**Task to complete**:
Please keep to the lines below from the one with "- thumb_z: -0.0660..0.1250" through the one with "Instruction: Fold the", and restate them word for word, ends included.

**Input data**:
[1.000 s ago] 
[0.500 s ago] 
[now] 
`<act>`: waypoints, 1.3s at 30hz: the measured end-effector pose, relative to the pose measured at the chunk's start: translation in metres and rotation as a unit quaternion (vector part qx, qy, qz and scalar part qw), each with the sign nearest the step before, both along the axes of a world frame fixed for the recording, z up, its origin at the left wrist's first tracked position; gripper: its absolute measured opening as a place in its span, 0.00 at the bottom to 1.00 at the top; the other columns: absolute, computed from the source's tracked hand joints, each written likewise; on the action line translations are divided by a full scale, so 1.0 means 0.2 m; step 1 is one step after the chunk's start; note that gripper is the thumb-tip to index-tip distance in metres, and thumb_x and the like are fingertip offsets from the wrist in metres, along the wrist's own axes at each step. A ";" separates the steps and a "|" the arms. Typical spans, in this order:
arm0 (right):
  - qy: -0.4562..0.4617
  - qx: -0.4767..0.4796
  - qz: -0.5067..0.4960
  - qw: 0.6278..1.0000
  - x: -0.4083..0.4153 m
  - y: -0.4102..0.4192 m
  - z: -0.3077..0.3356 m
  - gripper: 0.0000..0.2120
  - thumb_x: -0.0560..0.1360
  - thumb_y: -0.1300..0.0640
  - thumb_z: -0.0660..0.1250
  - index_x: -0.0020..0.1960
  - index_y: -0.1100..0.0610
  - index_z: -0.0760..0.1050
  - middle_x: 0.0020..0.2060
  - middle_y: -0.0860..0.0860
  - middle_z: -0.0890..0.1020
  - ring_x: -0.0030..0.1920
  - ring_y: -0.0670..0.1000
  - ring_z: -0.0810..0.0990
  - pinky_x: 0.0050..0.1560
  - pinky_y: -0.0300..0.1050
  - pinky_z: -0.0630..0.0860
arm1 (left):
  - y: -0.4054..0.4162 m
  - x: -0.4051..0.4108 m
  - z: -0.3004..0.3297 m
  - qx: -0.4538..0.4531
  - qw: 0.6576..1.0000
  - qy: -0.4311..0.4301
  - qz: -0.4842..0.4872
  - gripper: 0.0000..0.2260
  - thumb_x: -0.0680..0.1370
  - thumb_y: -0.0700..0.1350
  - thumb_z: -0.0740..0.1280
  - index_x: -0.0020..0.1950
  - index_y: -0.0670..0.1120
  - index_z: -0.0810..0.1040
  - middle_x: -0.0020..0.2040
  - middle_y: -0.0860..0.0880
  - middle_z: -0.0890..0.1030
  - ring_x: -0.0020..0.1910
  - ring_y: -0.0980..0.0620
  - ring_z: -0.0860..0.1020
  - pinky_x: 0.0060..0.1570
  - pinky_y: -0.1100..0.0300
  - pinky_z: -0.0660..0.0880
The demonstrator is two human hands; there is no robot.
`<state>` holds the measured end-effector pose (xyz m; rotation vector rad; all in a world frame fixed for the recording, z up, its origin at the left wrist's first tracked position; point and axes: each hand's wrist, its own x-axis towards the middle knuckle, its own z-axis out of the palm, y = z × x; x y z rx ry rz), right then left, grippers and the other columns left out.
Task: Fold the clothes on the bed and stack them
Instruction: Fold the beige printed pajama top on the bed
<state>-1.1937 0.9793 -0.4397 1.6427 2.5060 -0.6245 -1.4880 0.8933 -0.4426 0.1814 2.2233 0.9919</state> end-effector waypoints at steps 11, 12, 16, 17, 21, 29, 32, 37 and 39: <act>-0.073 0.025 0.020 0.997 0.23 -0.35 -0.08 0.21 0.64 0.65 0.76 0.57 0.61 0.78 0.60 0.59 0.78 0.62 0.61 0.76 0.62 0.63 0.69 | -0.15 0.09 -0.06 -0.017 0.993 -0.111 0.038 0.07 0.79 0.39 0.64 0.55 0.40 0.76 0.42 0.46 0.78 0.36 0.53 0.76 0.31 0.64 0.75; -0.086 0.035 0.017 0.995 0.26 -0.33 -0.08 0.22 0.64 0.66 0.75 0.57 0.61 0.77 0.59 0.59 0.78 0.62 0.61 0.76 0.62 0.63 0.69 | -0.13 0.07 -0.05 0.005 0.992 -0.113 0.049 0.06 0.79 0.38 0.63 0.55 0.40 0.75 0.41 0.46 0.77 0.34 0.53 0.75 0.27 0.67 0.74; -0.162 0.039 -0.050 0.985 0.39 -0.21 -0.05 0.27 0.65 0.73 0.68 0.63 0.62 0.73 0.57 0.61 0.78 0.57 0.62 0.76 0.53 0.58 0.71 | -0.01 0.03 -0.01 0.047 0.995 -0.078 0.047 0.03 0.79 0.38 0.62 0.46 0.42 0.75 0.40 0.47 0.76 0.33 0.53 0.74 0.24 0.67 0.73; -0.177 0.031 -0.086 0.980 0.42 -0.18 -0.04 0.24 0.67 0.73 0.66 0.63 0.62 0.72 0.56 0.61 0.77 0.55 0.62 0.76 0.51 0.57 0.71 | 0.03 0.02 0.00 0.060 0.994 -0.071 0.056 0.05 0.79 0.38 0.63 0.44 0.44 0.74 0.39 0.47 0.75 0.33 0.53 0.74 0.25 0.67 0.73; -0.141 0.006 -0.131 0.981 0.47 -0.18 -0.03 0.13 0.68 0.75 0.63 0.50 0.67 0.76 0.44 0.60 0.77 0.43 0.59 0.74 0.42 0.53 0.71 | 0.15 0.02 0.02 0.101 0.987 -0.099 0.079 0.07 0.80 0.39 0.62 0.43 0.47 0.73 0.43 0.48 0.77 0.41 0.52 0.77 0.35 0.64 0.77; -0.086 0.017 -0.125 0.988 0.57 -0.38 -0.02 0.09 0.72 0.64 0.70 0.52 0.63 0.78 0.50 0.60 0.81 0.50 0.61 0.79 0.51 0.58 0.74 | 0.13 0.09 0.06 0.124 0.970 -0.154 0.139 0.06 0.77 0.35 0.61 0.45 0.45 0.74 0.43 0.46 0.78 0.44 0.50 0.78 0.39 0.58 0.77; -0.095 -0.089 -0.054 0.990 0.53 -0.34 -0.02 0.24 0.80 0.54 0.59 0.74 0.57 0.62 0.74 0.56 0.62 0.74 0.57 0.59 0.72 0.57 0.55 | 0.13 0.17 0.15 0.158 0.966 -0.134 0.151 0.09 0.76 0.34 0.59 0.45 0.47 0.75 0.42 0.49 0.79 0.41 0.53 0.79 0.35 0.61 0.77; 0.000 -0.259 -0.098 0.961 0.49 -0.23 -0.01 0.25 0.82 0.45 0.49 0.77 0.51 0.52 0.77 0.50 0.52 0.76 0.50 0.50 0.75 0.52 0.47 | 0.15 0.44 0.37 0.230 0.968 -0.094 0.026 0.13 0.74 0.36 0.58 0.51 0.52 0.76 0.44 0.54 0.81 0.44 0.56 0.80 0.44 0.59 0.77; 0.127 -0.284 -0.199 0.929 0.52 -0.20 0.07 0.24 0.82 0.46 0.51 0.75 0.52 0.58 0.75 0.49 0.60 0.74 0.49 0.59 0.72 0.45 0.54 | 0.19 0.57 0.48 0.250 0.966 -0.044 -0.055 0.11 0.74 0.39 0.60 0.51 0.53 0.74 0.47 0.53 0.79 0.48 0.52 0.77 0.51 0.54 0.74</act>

**Expected answer**:
  - thumb_z: -0.0660..0.1250
  - index_x: -0.0020..0.1960
  - index_y: -0.1100..0.0610
  - index_z: -0.0760..0.1050
  - middle_x: 0.0020..0.2060
  - middle_y: -0.0860..0.0860
  - middle_z: -0.0890..0.1020
  - ring_x: -0.0030..0.1920
  - ring_y: -0.0670..0.1000
  - ring_z: -0.0810..0.0990
  - pinky_x: 0.0050..0.1560
  - pinky_y: -0.0300..0.1050
  - pinky_z: -0.0630..0.0860
arm1 (left):
  - y: -0.4054..0.4162 m
  - x: -0.4051..0.4108 m
  - z: -0.3004..0.3297 m
  - qx: -0.4538..0.4531
  - qw: 0.6576..1.0000
  - qy: -0.4311..0.4301
  - qz: -0.4842..0.4872
  - gripper: 0.0000..0.2260
  - thumb_x: -0.0680..0.1370
  - thumb_y: -0.0700..0.1350
  - thumb_z: -0.0740..0.1280
  - index_x: -0.0020..0.1950
  - index_y: -0.0670..0.1120
  - index_z: -0.0810..0.1040
  - middle_x: -0.0020..0.2040
  - middle_y: -0.0860..0.0880
  - middle_z: -0.0890..0.1030
  - ring_x: -0.0020..0.1910
  - ring_y: -0.0980..0.0620
  - ring_z: -0.0860..0.1020
  - pinky_x: 0.0060..0.1570
  - pinky_y: -0.1100..0.0300
  - pinky_z: -0.0660..0.0880
The demonstrator is two human hands; there is no robot.
`<state>` holds the measured end-effector pose (xyz m; rotation vector rad; all in a world frame fixed for the recording, z up, its origin at the left wrist's first tracked position; point and axes: each hand's wrist, its own x-axis towards the middle knuckle, its own z-axis out of the palm, y = z × x; x y z rx ry rz), right then left, grippers and the other columns left out.
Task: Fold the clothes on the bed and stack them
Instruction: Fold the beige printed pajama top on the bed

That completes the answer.